84.7 boto3: S3, DynamoDB, SQS, and EC2 from Python
Alright, let’s get our hands dirty. You’ve written some Python, and now you need it to talk to the sprawling, slightly chaotic metropolis that is AWS. Enter boto3. This isn’t some abstract library; it’s your direct line to the cloud control panel. Think of it as the Pythonic API for AWS—because typing aws cli commands into a shell script is so 2012.
First, the non-negotiable setup. You need credentials. Boto3 looks for them in this order:
- Passed directly to the
boto3.client()function (great for temporary stuff, bad for hardcoding). - Environment variables (
AWS_ACCESS_KEY_IDandAWS_SECRET_ACCESS_KEY). - A shared credentials file (usually
~/.aws/credentials). - An IAM role (if you’re running this on an EC2 instance, Lambda, etc.).
The IAM role method is the professional’s choice for production. It means no secrets are stored on the machine; AWS just handles it. Magic. But for local dev, the credentials file is your best bet. Run aws configure if you have the AWS CLI installed, and it’ll set this up for you. If not, why don’t you have it installed? Go do that. I’ll wait.
The Two Personalities: Client vs. Resource
Boto3 has a bit of a split personality, and it’s crucial you understand the difference. You can interact with services either as a low-level Client or a higher-level Resource.
The Client offers a one-to-one mapping with the actual AWS service API. Every single operation, every parameter—it’s all there. It’s verbose, but it’s complete and always up-to-date. This is what you use when you need explicit control or when a new AWS feature has just dropped and the Resource layer hasn’t caught up yet.

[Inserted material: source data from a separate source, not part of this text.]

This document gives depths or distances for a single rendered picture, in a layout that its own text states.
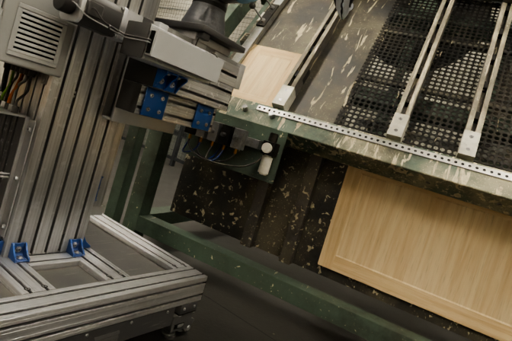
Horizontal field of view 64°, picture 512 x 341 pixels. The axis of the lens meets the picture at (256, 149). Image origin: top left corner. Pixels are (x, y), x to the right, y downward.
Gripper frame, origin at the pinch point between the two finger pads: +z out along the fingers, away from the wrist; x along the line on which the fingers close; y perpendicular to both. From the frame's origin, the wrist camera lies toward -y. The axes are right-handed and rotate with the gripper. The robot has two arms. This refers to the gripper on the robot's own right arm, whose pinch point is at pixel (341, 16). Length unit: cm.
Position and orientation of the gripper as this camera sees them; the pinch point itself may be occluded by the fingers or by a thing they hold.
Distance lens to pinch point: 176.9
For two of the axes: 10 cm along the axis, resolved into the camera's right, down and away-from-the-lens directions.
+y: 6.1, -3.3, 7.2
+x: -7.9, -2.7, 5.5
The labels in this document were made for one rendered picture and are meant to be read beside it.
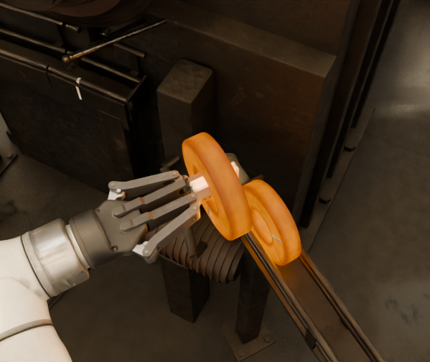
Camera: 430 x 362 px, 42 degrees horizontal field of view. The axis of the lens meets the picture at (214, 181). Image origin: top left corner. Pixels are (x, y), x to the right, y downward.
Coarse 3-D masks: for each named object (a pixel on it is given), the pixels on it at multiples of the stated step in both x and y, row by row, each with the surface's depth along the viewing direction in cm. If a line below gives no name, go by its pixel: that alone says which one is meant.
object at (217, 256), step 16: (208, 224) 118; (176, 240) 118; (208, 240) 117; (224, 240) 116; (160, 256) 129; (176, 256) 120; (208, 256) 116; (224, 256) 115; (240, 256) 116; (176, 272) 132; (192, 272) 132; (208, 272) 119; (224, 272) 116; (176, 288) 142; (192, 288) 139; (208, 288) 159; (176, 304) 153; (192, 304) 147; (192, 320) 159
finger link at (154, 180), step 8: (152, 176) 77; (160, 176) 77; (168, 176) 77; (176, 176) 77; (112, 184) 77; (120, 184) 77; (128, 184) 77; (136, 184) 77; (144, 184) 77; (152, 184) 77; (160, 184) 78; (168, 184) 79; (128, 192) 78; (136, 192) 78; (144, 192) 79
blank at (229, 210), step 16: (192, 144) 75; (208, 144) 74; (192, 160) 78; (208, 160) 72; (224, 160) 72; (208, 176) 73; (224, 176) 72; (224, 192) 72; (240, 192) 72; (208, 208) 83; (224, 208) 72; (240, 208) 73; (224, 224) 77; (240, 224) 74
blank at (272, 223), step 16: (256, 192) 94; (272, 192) 93; (256, 208) 96; (272, 208) 92; (256, 224) 102; (272, 224) 93; (288, 224) 92; (272, 240) 96; (288, 240) 92; (272, 256) 100; (288, 256) 94
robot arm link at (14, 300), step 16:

The Resource is a more Pythonic, object-oriented abstraction. Instead of getting back a dictionary full of nested keys you have to parse, you get back actual Python objects with attributes and methods. It’s cleaner and more intuitive, but it might not support every single esoteric API call.
My rule of thumb? Start with Resource for its elegance. Drop down to Client when Resource is being difficult or missing a feature. Let’s see them in action.
Talking to S3: Your Cloud Attic
S3 is the internet’s junk drawer, and we love it for that. Here’s how you upload a file using both methods.
import boto3
# The Client way (low-level)
s3_client = boto3.client('s3')
s3_client.upload_file(
Filename='/path/to/my/local/file.txt',
Bucket='my-super-cool-bucket',
Key='path/in/s3/file.txt' # This is the object's name
)
# The Resource way (high-level)
s3_resource = boto3.resource('s3')
bucket = s3_resource.Bucket('my-super-cool-bucket')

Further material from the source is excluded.